When I first came to Kansas City, I was a twenty year old girl who had no idea of what kind of path she had laid for herself. That girl then was shy and easily intimidated with little experience to how the world works. My experience may not be much more now, but there is a lot I learned working with the Red Bridge YMCA. I overall feel I have become a mature and more intelligent young woman as opposed to a little girl.

I feel I have the many people I’ve met in Kansas City to thank. The kindness I’ve been offered and the many stories I’ve heard from those who have a lot to offer. I feel that God placed me in this city with all the people I’ve come to know for a reason. I feel he has done this to make me a stronger and caring individual. These past few days I’ve been forced to say my goodbyes with all of you. With every single goodbye I’ve had to fight back many tears.
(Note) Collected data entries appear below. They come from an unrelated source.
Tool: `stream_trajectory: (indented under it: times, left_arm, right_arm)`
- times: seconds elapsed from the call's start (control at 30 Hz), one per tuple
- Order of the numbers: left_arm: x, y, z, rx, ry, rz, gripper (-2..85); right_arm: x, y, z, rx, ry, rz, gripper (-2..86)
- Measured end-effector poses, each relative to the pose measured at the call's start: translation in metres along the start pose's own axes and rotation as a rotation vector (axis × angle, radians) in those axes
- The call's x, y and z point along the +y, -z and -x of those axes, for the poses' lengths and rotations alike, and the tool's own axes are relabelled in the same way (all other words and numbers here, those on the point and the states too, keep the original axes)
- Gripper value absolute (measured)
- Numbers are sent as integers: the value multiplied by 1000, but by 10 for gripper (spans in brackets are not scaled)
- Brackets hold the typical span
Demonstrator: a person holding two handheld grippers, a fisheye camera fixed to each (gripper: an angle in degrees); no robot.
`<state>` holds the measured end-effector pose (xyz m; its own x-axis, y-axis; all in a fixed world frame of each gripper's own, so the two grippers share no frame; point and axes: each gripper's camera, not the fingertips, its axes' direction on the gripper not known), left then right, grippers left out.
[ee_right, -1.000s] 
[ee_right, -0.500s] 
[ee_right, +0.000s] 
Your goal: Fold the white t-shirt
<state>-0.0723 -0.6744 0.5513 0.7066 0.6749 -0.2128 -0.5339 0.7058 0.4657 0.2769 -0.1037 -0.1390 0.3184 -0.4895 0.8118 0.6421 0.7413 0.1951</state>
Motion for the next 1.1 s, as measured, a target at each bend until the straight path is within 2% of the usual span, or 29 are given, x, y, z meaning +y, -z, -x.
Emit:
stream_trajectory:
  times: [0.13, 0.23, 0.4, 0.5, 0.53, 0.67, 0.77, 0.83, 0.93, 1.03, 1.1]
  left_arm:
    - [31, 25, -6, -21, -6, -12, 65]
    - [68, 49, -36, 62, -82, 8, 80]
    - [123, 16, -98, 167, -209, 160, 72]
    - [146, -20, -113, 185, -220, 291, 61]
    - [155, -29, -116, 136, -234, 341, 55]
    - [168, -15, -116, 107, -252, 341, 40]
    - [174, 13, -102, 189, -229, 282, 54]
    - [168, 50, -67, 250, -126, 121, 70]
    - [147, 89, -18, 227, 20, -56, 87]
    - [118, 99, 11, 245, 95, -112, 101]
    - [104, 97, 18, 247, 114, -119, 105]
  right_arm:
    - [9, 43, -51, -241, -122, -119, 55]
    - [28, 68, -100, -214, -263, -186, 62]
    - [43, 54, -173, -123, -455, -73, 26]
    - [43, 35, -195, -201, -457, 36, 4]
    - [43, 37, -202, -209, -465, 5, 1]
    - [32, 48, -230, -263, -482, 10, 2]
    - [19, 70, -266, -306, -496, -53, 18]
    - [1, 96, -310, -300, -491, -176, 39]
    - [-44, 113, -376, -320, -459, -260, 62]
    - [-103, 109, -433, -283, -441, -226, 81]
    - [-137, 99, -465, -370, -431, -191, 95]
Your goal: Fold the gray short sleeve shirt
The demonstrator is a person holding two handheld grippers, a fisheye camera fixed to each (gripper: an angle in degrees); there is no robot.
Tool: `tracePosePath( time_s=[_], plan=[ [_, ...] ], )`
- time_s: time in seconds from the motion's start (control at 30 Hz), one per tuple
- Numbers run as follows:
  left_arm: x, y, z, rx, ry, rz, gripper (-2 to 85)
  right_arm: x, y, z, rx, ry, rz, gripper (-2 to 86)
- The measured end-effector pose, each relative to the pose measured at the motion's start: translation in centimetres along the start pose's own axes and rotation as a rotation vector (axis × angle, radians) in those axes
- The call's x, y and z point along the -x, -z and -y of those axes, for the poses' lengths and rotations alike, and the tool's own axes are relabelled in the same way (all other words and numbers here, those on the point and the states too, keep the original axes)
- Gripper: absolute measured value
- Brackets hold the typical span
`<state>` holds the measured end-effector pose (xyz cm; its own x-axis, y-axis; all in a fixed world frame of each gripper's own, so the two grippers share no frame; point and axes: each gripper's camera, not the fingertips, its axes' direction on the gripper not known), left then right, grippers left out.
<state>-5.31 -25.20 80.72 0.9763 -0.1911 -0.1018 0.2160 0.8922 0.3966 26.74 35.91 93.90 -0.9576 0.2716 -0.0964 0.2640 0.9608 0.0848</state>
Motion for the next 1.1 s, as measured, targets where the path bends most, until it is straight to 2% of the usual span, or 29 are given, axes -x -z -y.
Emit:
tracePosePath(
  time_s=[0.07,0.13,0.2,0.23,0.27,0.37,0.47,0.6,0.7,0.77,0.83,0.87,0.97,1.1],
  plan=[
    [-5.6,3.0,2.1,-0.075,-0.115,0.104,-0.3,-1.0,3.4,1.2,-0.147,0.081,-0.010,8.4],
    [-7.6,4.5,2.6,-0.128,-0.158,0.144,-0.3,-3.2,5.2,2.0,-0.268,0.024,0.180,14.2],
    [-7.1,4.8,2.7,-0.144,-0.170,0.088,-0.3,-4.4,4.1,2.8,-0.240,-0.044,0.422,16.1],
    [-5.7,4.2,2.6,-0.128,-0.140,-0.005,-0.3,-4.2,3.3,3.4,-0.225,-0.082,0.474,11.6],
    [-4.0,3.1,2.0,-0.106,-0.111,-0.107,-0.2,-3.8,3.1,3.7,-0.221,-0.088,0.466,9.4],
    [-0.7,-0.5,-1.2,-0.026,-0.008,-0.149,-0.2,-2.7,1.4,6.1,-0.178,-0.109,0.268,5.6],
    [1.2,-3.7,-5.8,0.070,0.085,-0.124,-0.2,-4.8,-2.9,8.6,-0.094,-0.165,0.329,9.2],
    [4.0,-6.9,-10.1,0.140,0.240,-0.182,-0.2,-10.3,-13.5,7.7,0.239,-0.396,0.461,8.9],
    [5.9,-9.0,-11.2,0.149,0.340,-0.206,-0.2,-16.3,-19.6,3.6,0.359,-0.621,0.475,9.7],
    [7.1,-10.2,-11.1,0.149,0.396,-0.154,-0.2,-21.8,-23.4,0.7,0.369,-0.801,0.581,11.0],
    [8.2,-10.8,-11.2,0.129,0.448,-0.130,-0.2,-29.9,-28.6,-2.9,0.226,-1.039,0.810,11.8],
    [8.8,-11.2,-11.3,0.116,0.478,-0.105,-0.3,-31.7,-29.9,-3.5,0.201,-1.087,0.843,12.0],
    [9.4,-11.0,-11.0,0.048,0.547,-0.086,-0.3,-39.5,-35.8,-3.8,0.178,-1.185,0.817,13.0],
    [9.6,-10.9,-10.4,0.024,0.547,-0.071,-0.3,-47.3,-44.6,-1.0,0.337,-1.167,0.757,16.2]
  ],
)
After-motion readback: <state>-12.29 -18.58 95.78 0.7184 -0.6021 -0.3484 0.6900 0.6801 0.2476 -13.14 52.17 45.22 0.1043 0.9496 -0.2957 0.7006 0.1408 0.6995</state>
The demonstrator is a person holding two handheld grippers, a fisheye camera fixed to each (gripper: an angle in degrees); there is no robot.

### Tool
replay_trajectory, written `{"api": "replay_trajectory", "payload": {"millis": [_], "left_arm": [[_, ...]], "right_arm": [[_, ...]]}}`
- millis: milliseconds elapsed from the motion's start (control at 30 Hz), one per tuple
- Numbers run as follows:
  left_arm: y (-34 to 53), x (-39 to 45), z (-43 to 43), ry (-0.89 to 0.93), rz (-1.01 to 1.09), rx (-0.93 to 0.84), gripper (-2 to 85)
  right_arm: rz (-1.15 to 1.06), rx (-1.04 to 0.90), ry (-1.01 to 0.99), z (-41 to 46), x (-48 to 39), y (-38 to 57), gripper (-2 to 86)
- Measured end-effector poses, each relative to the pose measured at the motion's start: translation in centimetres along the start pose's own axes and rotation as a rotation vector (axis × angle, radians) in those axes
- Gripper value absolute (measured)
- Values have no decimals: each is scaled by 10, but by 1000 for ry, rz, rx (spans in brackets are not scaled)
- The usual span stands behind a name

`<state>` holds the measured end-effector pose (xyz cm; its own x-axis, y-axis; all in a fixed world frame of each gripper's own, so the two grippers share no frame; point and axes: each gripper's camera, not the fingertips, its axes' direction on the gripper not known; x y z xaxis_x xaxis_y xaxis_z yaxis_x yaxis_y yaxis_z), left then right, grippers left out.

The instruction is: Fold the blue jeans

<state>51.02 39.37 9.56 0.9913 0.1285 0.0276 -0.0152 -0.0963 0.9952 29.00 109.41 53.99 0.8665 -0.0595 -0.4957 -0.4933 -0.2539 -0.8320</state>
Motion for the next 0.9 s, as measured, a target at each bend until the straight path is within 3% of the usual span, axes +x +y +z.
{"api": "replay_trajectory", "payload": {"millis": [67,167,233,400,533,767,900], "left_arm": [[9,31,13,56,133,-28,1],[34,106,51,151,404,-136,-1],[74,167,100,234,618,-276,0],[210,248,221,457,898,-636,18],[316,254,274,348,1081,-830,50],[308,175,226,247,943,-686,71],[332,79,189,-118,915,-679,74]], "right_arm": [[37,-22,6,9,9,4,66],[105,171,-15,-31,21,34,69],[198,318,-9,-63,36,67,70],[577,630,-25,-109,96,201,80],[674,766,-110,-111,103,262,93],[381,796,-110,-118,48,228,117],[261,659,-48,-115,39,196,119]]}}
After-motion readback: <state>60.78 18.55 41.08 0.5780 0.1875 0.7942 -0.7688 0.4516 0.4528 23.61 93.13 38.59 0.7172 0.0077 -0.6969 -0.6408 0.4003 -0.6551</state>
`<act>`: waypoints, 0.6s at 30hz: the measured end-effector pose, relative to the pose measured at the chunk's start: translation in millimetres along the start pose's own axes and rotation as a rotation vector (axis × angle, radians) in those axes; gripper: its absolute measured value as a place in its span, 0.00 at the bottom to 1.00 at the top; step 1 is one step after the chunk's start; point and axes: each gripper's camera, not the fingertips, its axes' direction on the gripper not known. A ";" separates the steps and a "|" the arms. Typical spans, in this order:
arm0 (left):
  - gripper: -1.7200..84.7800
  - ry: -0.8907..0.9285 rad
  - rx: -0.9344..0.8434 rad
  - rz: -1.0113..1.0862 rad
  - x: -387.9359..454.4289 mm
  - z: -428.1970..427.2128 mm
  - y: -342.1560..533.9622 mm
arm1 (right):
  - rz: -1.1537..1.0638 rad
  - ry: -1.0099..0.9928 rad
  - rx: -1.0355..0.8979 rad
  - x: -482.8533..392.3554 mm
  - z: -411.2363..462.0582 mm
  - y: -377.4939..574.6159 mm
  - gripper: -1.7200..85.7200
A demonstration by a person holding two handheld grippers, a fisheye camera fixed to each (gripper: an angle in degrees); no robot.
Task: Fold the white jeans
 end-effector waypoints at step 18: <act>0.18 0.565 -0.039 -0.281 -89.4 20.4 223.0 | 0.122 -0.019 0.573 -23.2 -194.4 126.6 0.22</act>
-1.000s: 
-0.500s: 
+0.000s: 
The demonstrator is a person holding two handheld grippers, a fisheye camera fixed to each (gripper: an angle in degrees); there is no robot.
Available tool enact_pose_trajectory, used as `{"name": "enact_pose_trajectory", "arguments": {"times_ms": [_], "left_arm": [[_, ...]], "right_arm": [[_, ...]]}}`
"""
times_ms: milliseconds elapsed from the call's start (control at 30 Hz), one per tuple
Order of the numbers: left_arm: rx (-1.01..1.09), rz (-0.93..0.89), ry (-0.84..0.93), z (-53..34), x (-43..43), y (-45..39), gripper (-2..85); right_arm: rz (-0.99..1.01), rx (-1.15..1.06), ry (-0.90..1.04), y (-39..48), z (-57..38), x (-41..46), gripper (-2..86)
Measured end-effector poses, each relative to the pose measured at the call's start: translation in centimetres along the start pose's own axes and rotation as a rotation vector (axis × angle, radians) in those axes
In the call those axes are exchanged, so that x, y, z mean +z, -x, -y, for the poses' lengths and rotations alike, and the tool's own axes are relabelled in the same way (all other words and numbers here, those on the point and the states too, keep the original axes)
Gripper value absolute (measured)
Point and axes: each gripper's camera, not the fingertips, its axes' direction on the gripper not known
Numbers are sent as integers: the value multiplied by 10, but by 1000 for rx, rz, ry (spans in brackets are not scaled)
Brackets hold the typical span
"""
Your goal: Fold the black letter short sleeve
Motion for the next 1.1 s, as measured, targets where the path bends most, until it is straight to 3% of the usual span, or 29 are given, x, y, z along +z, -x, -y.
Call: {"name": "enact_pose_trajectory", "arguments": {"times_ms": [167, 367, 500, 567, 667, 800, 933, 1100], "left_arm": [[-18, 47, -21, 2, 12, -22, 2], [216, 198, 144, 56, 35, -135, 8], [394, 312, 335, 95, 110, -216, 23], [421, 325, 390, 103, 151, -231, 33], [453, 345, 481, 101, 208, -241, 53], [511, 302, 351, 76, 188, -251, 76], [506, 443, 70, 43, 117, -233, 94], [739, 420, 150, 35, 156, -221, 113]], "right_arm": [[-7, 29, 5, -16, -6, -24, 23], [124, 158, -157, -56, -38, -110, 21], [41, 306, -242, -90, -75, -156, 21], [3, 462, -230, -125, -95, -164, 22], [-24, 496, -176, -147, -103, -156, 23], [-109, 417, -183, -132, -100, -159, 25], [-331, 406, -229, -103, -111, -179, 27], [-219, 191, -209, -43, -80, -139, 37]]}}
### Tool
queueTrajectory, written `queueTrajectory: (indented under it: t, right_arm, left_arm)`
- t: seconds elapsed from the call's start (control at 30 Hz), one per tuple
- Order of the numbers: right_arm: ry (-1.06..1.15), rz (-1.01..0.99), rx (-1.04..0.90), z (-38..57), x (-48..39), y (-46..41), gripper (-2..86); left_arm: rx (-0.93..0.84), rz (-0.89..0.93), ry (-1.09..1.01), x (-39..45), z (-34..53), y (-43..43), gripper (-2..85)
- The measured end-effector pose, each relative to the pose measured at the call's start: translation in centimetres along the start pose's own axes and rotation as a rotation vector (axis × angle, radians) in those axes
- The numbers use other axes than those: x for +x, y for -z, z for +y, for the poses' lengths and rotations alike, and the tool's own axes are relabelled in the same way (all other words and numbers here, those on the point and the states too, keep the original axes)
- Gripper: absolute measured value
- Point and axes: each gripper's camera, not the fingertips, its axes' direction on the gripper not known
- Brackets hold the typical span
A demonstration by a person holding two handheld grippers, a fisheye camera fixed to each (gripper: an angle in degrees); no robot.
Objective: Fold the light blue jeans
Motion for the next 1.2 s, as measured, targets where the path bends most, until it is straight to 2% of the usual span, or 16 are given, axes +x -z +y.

I say my final goodbye with a person who has influenced me and guided me in many more ways than she can ever imagine. Once again fighting back the tears, I walk through the double doors down the path to the parking lot fighting my every urge to take one last look at the faces that have greeted me every morning for the past two years. I reach my car climb in, start my car and drive to the exit of the parking lot. I look left and then right before making my final right turn. Giving in to the urge to look back I look through my rear view mirror to see my many experiences of a great place and people fade away. No longer able to fight it hot moist tears drip down from my eyes.

There are many words to say how much the YMCA has affected me and to say them all would take the length of a novel. For now, I will end it there to spare you and myself the pain of such a bittersweet goodbye.

I know some would say a dramatic I am, but it is how I feel.

I wish everyone in Kansas City a happy and full future!